Приказания на завтрашнее сражение были отданы и получены им. Делать ему было больше нечего. Но мысли самые простые, ясные и потому страшные мысли не оставляли его в покое. Он знал, что завтрашнее сражение должно было быть самое страшное изо всех тех, в которых он участвовал, и возможность смерти в первый раз в его жизни, без всякого отношения к житейскому, без соображений о том, как она подействует на других, а только по отношению к нему самому, к его душе, с живостью, почти с достоверностью, просто и ужасно, представилась ему. И с высоты этого представления все, что прежде мучило и занимало его, вдруг осветилось холодным белым светом, без теней, без перспективы, без различия очертаний. Вся жизнь представилась ему волшебным фонарем, в который он долго смотрел сквозь стекло и при искусственном освещении. Теперь он увидал вдруг, без стекла, при ярком дневном свете, эти дурно намалеванные картины. «Да, да, вот они те волновавшие и восхищавшие и мучившие меня ложные образы, – говорил он себе, перебирая в своем воображении главные картины своего волшебного фонаря жизни, глядя теперь на них при этом холодном белом свете дня – ясной мысли о смерти. – Вот они, эти грубо намалеванные фигуры, которые представлялись чем то прекрасным и таинственным. Слава, общественное благо, любовь к женщине, самое отечество – как велики казались мне эти картины, какого глубокого смысла казались они исполненными! И все это так просто, бледно и грубо при холодном белом свете того утра, которое, я чувствую, поднимается для меня». Три главные горя его жизни в особенности останавливали его внимание. Его любовь к женщине, смерть его отца и французское нашествие, захватившее половину России. «Любовь!.. Эта девочка, мне казавшаяся преисполненною таинственных сил. Как же я любил ее! я делал поэтические планы о любви, о счастии с нею. О милый мальчик! – с злостью вслух проговорил он. – Как же! я верил в какую то идеальную любовь, которая должна была мне сохранить ее верность за целый год моего отсутствия! Как нежный голубок басни, она должна была зачахнуть в разлуке со мной. А все это гораздо проще… Все это ужасно просто, гадко!
Отец тоже строил в Лысых Горах и думал, что это его место, его земля, его воздух, его мужики; а пришел Наполеон и, не зная об его существовании, как щепку с дороги, столкнул его, и развалились его Лысые Горы и вся его жизнь. А княжна Марья говорит, что это испытание, посланное свыше. Для чего же испытание, когда его уже нет и не будет? никогда больше не будет! Его нет! Так кому же это испытание? Отечество, погибель Москвы! А завтра меня убьет – и не француз даже, а свой, как вчера разрядил солдат ружье около моего уха, и придут французы, возьмут меня за ноги и за голову и швырнут в яму, чтоб я не вонял им под носом, и сложатся новые условия жизни, которые будут также привычны для других, и я не буду знать про них, и меня не будет».

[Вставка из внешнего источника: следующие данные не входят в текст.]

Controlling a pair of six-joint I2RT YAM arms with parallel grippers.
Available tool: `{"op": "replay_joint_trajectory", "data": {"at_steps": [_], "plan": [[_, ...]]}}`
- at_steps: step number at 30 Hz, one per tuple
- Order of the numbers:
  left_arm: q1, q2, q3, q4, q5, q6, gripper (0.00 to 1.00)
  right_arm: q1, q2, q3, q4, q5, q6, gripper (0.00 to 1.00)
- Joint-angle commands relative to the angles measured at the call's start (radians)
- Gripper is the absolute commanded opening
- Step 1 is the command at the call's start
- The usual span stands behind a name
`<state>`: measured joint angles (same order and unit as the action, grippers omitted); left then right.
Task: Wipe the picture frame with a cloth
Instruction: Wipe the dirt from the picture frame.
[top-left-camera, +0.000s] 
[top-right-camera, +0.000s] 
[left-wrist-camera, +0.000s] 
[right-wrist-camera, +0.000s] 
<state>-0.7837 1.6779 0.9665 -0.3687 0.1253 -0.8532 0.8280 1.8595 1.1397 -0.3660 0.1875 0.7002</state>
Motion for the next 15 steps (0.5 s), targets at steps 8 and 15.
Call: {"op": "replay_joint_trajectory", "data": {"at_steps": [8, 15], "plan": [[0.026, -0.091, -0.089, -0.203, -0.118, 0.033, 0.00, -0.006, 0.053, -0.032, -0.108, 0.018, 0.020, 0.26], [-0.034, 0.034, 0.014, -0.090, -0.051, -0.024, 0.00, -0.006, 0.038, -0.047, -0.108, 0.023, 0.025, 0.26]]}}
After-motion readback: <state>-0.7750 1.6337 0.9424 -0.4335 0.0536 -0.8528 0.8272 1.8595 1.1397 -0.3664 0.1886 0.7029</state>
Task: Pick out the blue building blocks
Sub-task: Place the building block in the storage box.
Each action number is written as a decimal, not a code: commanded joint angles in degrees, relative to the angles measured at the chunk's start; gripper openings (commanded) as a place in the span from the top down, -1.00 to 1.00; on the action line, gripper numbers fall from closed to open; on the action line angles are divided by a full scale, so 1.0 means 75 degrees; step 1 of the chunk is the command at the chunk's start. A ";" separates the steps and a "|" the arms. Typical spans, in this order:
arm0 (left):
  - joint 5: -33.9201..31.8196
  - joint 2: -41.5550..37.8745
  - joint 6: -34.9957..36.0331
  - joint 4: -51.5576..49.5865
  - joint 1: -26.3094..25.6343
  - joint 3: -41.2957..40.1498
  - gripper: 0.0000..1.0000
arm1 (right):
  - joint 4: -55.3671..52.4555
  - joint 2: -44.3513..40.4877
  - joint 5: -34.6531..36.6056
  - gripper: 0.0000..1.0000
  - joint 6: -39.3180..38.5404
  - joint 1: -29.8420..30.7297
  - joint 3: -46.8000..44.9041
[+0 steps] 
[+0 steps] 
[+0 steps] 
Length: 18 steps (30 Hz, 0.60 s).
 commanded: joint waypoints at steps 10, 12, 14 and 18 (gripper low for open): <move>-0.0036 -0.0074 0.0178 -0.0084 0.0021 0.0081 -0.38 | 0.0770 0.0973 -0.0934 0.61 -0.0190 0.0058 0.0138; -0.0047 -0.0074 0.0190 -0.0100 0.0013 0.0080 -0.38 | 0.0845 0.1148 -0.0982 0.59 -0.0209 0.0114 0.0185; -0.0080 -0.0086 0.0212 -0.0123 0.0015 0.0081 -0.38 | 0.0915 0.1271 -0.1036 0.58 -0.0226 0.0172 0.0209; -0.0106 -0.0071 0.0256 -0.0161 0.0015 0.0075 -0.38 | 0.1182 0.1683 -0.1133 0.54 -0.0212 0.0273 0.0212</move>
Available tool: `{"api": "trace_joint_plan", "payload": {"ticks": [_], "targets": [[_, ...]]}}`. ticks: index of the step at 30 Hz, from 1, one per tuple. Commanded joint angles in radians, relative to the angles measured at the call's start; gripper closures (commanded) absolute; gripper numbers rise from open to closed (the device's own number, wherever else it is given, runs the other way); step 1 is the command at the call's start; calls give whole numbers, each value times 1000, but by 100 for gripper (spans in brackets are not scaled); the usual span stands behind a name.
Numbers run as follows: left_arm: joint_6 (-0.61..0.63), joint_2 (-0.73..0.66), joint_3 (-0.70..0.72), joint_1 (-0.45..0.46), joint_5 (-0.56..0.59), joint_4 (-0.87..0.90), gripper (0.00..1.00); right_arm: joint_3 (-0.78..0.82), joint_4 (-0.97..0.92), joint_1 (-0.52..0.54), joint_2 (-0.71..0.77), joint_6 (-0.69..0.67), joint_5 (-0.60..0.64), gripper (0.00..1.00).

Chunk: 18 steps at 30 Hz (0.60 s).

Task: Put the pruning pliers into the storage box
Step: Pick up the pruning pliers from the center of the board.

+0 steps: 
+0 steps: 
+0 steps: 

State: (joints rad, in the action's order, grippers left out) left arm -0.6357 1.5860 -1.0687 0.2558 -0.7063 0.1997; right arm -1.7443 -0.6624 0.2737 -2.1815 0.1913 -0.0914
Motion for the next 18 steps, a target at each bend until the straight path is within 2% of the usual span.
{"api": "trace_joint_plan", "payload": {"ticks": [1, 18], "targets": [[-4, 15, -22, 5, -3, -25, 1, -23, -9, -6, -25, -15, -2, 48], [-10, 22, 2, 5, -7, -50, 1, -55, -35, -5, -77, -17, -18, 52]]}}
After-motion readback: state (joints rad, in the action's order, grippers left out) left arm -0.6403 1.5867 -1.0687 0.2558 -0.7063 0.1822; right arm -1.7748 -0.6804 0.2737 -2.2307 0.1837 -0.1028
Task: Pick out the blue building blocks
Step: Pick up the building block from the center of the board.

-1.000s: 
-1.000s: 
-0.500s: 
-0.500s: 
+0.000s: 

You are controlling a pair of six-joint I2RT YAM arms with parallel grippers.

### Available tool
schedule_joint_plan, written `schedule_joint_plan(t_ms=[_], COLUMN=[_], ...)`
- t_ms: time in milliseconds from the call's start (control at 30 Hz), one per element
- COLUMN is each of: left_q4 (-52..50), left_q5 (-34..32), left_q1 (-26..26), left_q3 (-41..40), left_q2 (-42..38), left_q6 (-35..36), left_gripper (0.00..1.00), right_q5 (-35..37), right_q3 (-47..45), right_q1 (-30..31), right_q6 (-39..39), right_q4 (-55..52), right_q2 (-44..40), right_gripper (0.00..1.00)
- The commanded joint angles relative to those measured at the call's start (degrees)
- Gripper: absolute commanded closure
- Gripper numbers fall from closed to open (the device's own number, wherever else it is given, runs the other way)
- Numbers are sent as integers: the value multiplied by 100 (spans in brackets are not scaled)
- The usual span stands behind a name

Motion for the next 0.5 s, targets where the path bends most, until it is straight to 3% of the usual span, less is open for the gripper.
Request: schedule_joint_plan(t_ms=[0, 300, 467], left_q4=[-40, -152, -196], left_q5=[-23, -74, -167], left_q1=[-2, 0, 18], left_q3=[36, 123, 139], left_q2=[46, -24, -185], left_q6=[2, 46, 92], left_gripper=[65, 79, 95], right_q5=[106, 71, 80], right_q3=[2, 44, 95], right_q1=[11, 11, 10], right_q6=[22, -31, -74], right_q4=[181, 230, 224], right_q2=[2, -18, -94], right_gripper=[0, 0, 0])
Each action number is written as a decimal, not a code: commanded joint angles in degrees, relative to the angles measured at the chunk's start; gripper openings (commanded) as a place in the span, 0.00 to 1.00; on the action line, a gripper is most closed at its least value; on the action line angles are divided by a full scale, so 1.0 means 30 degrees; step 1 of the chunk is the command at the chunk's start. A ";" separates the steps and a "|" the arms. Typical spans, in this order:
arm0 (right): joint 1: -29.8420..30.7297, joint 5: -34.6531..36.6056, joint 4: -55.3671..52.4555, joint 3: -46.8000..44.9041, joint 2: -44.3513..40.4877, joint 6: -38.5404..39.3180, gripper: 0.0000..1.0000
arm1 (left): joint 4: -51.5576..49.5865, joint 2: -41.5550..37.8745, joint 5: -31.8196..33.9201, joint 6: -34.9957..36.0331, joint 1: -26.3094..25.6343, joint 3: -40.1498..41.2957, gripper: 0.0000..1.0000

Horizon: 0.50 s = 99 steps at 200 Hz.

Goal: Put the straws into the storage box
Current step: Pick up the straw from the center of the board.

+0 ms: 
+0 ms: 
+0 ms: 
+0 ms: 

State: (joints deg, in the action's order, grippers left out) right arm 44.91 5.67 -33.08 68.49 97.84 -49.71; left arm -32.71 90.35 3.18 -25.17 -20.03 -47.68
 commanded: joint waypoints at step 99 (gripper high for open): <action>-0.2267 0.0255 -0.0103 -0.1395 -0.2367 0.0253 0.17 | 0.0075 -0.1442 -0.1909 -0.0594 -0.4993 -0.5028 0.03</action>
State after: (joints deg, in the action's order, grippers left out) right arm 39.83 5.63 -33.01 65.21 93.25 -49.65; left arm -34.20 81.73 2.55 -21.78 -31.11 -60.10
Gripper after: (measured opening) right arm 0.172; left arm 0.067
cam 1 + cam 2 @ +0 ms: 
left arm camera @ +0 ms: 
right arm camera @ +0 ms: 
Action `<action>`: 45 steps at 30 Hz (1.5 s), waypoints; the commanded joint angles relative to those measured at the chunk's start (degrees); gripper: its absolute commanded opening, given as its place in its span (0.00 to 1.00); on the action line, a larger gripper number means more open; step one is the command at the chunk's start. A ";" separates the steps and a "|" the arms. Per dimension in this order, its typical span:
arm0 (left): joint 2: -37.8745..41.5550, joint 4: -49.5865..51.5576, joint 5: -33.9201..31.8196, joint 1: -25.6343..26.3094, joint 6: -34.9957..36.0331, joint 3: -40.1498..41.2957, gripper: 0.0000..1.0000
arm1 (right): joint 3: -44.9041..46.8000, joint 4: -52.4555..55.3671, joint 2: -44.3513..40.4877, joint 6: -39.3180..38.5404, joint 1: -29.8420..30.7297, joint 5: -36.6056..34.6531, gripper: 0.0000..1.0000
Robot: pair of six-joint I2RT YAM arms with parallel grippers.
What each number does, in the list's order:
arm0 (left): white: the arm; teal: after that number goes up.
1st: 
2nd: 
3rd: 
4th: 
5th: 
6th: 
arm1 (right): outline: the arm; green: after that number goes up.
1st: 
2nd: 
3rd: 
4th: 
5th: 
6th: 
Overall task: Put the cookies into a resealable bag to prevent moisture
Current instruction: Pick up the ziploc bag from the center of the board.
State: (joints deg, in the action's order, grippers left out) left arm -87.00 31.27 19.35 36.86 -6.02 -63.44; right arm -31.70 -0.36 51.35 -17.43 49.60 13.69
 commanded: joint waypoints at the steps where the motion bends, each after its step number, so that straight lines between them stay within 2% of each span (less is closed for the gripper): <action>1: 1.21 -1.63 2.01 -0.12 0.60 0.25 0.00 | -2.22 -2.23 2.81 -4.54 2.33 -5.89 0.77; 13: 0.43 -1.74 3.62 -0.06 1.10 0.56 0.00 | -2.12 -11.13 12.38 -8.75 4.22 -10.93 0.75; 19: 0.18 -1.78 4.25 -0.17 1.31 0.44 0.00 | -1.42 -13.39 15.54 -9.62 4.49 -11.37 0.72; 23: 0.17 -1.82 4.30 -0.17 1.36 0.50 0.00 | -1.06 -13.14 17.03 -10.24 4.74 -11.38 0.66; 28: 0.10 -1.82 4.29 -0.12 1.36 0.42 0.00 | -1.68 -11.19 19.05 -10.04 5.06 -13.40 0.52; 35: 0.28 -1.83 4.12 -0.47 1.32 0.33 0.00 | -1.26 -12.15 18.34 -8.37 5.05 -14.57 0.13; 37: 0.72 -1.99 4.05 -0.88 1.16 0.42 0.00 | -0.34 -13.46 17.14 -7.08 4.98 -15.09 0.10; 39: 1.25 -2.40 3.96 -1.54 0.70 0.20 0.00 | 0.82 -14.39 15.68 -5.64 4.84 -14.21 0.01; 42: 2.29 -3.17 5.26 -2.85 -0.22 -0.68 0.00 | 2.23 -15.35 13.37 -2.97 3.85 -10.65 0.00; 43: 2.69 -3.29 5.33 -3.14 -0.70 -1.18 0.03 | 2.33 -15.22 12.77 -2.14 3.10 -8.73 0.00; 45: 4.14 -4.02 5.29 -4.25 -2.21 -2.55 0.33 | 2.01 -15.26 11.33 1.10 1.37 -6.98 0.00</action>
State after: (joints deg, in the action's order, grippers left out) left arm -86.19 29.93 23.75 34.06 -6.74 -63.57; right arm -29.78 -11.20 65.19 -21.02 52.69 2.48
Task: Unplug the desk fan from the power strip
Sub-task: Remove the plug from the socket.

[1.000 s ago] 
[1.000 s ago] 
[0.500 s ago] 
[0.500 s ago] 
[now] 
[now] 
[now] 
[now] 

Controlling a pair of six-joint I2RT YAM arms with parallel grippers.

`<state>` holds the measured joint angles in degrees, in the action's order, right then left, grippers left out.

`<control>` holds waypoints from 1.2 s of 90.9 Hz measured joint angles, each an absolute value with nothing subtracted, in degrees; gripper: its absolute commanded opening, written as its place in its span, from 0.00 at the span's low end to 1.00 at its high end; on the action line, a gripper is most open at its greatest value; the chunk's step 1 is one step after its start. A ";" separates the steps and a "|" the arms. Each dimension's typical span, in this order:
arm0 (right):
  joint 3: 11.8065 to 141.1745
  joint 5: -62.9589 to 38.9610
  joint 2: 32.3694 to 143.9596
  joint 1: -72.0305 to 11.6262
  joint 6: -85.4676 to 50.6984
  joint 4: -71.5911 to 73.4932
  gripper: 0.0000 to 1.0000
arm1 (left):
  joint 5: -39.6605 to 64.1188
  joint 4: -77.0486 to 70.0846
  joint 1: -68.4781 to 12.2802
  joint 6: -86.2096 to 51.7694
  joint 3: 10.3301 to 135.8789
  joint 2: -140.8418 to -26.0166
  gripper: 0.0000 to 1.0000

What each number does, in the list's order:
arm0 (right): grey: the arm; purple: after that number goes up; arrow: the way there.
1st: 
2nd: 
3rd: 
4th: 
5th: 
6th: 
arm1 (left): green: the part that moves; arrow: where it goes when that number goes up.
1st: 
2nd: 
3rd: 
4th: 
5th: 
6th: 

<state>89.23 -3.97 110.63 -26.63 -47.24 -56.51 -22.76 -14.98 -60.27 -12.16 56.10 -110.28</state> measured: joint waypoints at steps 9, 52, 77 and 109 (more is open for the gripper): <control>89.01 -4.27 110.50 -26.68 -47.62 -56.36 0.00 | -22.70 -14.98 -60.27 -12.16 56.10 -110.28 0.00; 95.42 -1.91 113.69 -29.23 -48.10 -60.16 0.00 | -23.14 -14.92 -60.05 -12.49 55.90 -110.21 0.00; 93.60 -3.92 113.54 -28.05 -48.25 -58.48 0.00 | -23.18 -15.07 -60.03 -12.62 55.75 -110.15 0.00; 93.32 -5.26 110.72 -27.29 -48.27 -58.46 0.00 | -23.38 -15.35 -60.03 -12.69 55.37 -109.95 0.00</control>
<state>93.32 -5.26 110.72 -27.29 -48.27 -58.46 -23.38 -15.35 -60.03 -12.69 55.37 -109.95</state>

Он поглядел на полосу берез с их неподвижной желтизной, зеленью и белой корой, блестящих на солнце. «Умереть, чтобы меня убили завтра, чтобы меня не было… чтобы все это было, а меня бы не было». Он живо представил себе отсутствие себя в этой жизни. И эти березы с их светом и тенью, и эти курчавые облака, и этот дым костров – все вокруг преобразилось для него и показалось чем то страшным и угрожающим. Мороз пробежал по его спине. Быстро встав, он вышел из сарая и стал ходить.